In 2018, a customer left the following feedback after a successful coin purchase from the SAFE online store:
“FAST DELIVERY AND GOOD PRICES! BUT A COUPLE OF UNC COINS WERE SLIGHTLY MORE DAMAGED THAN THEY SHOULD BE”
The coins were exchanged for the customer, but since this is not an unfamiliar problem for coin sellers, where a buyer is not satisfied with a coin taken from a coin roll and sent to them, I decided to take a closer look at the issue and first clarify what UNC is and then look at how and whether a UNC coin taken from a roll can be non-UNC. Is there also a common understanding of “normal damage,” and what could be the buyer’s rights to a coin taken from a roll?

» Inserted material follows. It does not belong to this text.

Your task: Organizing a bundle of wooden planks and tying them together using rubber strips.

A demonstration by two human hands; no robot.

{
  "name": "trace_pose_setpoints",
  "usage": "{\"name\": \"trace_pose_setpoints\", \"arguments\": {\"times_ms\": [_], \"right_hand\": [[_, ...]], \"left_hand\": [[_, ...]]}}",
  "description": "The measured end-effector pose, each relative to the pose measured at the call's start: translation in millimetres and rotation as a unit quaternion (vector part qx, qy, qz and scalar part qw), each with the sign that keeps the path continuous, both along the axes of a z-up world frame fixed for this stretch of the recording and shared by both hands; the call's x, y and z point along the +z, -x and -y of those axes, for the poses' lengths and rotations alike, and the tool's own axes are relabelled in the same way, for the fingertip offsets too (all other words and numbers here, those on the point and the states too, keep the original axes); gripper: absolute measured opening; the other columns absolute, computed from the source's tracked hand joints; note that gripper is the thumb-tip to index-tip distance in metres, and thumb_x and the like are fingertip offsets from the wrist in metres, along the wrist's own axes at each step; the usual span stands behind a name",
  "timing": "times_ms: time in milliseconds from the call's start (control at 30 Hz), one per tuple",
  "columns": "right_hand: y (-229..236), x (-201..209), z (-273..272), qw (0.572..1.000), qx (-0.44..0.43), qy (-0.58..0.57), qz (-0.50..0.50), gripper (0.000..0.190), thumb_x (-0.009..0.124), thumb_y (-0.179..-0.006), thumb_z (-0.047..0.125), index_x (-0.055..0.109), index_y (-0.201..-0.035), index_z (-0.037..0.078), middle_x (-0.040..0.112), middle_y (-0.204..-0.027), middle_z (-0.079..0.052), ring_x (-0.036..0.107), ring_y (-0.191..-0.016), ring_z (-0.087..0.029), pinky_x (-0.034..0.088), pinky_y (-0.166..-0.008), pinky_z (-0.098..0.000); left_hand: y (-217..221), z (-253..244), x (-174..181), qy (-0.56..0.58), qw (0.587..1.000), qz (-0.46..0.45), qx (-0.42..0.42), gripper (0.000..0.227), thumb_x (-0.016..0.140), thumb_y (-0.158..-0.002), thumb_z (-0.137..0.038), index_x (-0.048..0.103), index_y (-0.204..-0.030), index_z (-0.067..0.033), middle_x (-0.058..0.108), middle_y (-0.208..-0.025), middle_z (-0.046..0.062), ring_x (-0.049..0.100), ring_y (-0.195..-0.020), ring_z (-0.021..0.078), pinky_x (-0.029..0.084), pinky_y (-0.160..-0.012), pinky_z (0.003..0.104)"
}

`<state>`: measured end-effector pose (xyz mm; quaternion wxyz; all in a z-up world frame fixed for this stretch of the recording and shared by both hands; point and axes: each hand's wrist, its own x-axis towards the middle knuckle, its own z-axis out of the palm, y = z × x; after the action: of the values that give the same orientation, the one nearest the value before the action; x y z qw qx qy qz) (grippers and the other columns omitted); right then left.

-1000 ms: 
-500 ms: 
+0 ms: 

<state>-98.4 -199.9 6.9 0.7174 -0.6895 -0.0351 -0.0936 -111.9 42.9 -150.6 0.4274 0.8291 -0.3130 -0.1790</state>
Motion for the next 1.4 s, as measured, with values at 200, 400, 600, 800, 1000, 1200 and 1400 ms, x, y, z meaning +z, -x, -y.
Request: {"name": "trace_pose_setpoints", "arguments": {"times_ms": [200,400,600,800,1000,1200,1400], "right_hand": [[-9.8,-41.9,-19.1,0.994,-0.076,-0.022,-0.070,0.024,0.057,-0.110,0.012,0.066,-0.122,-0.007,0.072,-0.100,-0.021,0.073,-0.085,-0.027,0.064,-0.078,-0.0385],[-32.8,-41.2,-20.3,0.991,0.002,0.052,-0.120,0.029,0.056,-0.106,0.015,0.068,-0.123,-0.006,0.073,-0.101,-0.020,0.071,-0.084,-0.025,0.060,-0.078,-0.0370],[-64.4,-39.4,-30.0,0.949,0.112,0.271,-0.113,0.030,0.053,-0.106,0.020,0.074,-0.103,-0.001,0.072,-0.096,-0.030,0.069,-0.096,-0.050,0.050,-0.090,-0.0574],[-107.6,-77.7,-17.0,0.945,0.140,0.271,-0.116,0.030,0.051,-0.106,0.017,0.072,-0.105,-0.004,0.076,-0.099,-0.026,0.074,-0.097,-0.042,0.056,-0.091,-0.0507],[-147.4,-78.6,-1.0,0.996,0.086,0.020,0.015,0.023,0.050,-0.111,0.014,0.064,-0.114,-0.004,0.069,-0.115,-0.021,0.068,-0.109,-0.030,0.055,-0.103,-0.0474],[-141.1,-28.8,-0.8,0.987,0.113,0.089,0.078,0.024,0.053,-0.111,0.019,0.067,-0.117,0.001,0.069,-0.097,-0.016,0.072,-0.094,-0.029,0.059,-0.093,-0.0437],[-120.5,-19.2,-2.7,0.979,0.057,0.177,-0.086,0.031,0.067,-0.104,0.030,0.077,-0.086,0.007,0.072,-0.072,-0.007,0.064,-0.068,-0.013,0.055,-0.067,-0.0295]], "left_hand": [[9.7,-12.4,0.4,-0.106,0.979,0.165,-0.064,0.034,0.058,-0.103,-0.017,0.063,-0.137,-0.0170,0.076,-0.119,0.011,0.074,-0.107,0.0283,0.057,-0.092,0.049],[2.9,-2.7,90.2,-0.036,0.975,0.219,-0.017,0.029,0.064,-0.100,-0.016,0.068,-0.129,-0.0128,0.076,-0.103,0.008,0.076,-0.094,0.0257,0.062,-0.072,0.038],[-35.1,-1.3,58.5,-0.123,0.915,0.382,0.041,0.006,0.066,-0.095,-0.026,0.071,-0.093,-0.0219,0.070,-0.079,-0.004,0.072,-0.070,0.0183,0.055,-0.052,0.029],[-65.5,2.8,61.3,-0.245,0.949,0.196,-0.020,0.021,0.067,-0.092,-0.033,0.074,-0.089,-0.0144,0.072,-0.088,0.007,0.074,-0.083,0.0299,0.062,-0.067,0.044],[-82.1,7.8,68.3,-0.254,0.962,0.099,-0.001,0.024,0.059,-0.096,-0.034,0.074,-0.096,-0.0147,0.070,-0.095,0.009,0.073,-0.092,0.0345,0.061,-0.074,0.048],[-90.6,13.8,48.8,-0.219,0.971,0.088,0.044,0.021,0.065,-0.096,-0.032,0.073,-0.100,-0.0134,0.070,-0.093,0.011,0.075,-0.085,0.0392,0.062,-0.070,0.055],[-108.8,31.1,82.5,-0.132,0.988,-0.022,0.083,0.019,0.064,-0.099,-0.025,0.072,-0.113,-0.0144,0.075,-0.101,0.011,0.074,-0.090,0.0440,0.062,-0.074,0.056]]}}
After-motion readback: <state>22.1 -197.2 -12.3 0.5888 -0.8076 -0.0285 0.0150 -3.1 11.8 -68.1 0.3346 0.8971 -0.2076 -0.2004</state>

If we take as a basis the book EESTI MÜNDID, RAHAREFORMI MEDALID JA MÜNTKODURAHAD. 2022, 3. VÄLJALASE written by Kaupo Laane. 2022, 3rd edition (p. 7), the meaning of UNC is as follows: “Mint condition. The full coin design and brilliance are preserved.“
Eesti Mündiäri defines UNC on its website as follows: “Uncirculated (UNC) – the coin has not been in circulation. Good quality, only micro-scratches can be found upon closer inspection, which have occurred due to contact with other coins.“
It seems that in both cases, the definitions are somehow in conflict with reality. The term “uncirculated coin” refers to the condition of a coin that has never been in regular cash circulation but not to “micro-scratches.” Also, the properties of an uncirculated or UNC coin cannot be limited to “the full coin design and brilliance.” In other words, there should be no wear marks on the surface of an uncirculated or UNC coin that had been in regular cash circulation.

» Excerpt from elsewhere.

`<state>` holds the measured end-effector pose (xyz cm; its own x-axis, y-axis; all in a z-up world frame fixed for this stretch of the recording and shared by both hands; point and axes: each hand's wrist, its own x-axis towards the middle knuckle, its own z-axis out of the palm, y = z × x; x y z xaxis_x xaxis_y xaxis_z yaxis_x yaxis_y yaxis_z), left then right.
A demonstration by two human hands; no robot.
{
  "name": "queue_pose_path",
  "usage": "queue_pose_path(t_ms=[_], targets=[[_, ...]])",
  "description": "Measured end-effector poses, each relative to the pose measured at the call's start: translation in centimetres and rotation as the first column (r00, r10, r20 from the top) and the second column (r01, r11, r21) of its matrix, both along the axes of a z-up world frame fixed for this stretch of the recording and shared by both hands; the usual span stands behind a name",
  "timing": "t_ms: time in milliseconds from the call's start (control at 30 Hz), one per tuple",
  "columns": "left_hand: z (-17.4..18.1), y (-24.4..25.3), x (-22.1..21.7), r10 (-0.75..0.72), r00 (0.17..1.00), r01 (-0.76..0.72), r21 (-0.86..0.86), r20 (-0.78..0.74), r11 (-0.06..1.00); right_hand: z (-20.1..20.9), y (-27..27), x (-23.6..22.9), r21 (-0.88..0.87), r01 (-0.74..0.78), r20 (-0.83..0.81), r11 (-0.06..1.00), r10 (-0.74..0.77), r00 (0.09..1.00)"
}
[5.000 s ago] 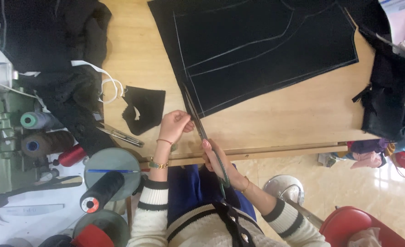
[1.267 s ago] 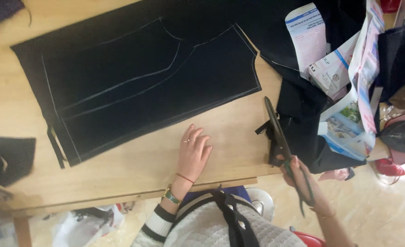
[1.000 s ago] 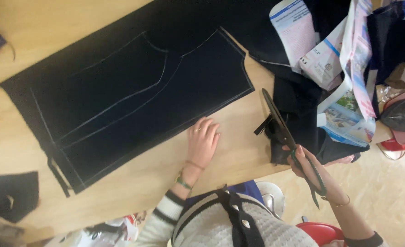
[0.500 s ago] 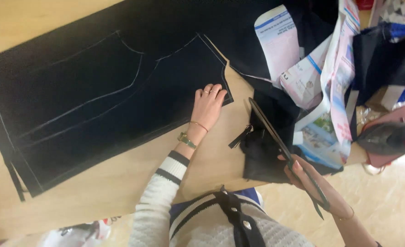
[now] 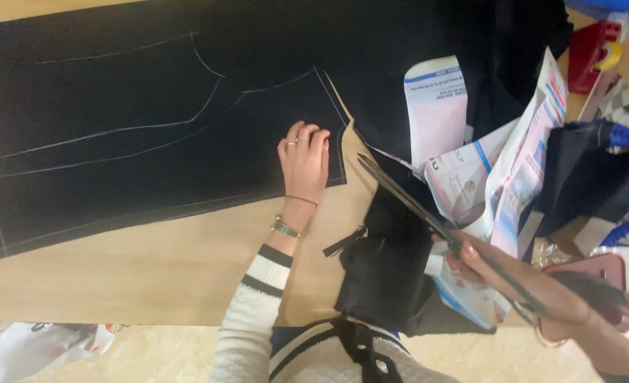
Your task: The person uses large scissors to cut a piece of black fabric laid out on a wooden table. They follow white chalk lines drawn on the fabric, cutting out a pattern piece. The person adjusts the fabric and the cut piece during the process.
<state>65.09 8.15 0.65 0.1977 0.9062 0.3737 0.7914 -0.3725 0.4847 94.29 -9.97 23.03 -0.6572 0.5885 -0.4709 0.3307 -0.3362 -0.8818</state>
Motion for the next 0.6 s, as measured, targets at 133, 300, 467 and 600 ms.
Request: queue_pose_path(t_ms=[133, 300, 467, 600], targets=[[-0.6, 2.0, 1.1, 0.214, 0.976, -0.214, -0.005, -0.03, 0.977, 1.9, 6.5, -0.3, -0.138, 0.364, 0.336, 0.921, -0.302, 0.892], [-1.0, 3.5, 2.2, 0.283, 0.958, -0.284, -0.01, -0.044, 0.959, 3.1, 15.6, -3.1, -0.055, 0.416, 0.672, 0.908, -0.274, 0.688], [-1.4, 5.7, 3.7, 0.33, 0.94, -0.333, -0.037, -0.083, 0.942, -2.8, 21.4, 1.0, 0.025, 0.017, 0.414, 1.0, -0.026, 0.91], [-1.4, 6.8, 4.0, 0.327, 0.94, -0.334, -0.066, -0.097, 0.94, -4.1, 23.6, 1.3, -0.01, -0.008, 0.268, 1.0, 0.01, 0.963]])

It is a well-known fact that modern coin minting means mass production in the literal sense of the word, and it is common for the coin’s surface to have small scratches, dents, or marks due to the production process or later transportation. All this also applies to coins in rolls. Or did you know that some banks send out UNC coins in plastic packaging where the coins can move freely and rub against each other?
Therefore, although UNC coins are subject to a high-quality standard, they are not always completely flawless. Scratches, dents, and even stains are quite common. For example, the staining of a UNC coin can be due to several factors, including production defects, transportation or storage, the properties of the coin’s material, or the surrounding environment.
However, the possible damage to the aforementioned UNC coin is not a defect of circulating coins, so the coin is still considered an uncirculated coin. Therefore, it is not correct to define an uncirculated coin as simply having “micro-scratches” and assuming the preservation of the “full coin design.” Because although the number or size of scratches, dents, or stains affects the coin’s value, an uncirculated coin remains uncirculated, or UNC, nonetheless!
For those who want to be sure of the quality of the coin, a different type of coin is more suitable. For example, coins sold in special packaging and coin sets by banks or mints. Their quality is either ideal mint state (BU) or proof (PROOF). In both cases, they are selected coins, and finding a defect is much rarer or almost impossible. Alternatively, one can acquire certified coins that are classified according to the number of errors present. For example, in numismatics, a scale ranging from MS-60 (many errors) to MS-70 (a perfect coin without any defects) is used to evaluate uncirculated coins. MS stands for Mint State. The aforementioned scale is evidence that two UNC coins taken from the same roll can differ from each other like night and day!
Now, when it comes to buying coins with the goal of creating a collection of uncirculated coins, one must consider the above description. A scratch, mark, or stain does not change the definition and nature of an uncirculated coin. Moreover, there is no basis for setting a personal quality standard for UNC coins based on micro-scratches or, even worse, starting to evaluate coins according to the “usually” criterion. The latter is dependent on each collector individually, and therefore, such a standard does not exist.
However, as mentioned earlier, defects in an uncirculated coin affect its value, and it has a completely different meaning. There is a big difference between a purchased coin with a large stain on it and a coin in a “flawless” condition. The ethical behavior of the merchant and the customer’s literacy also come into play. If a UNC coin is being sold, the buyer must understand the term, agree to the appearance of the next uncirculated coin taken from the roll (the merchant must agree to this), and be aware that it may have scratches, marks, or stains. However, if the merchant sees that the coin is clearly “damaged,” perhaps it would be wise to classify it as a business expense or provide it with a discount. This does not mean that the coin is not UNC, but it avoids unnecessary and always negative disputes.
SAFE e-shop offers a small selection of 2-euro commemorative coins. All coins, unless otherwise specified, are uncirculated coins originally from a roll. Although the store staff handles the coins with gloves, and each coin is sent out in a separate pocket, this does not guarantee that the coins have not been touched or damaged before! This possibility must also be considered when purchasing loose coins. If you want a guarantee, you must choose a higher quality standard, which unfortunately also comes with a higher price.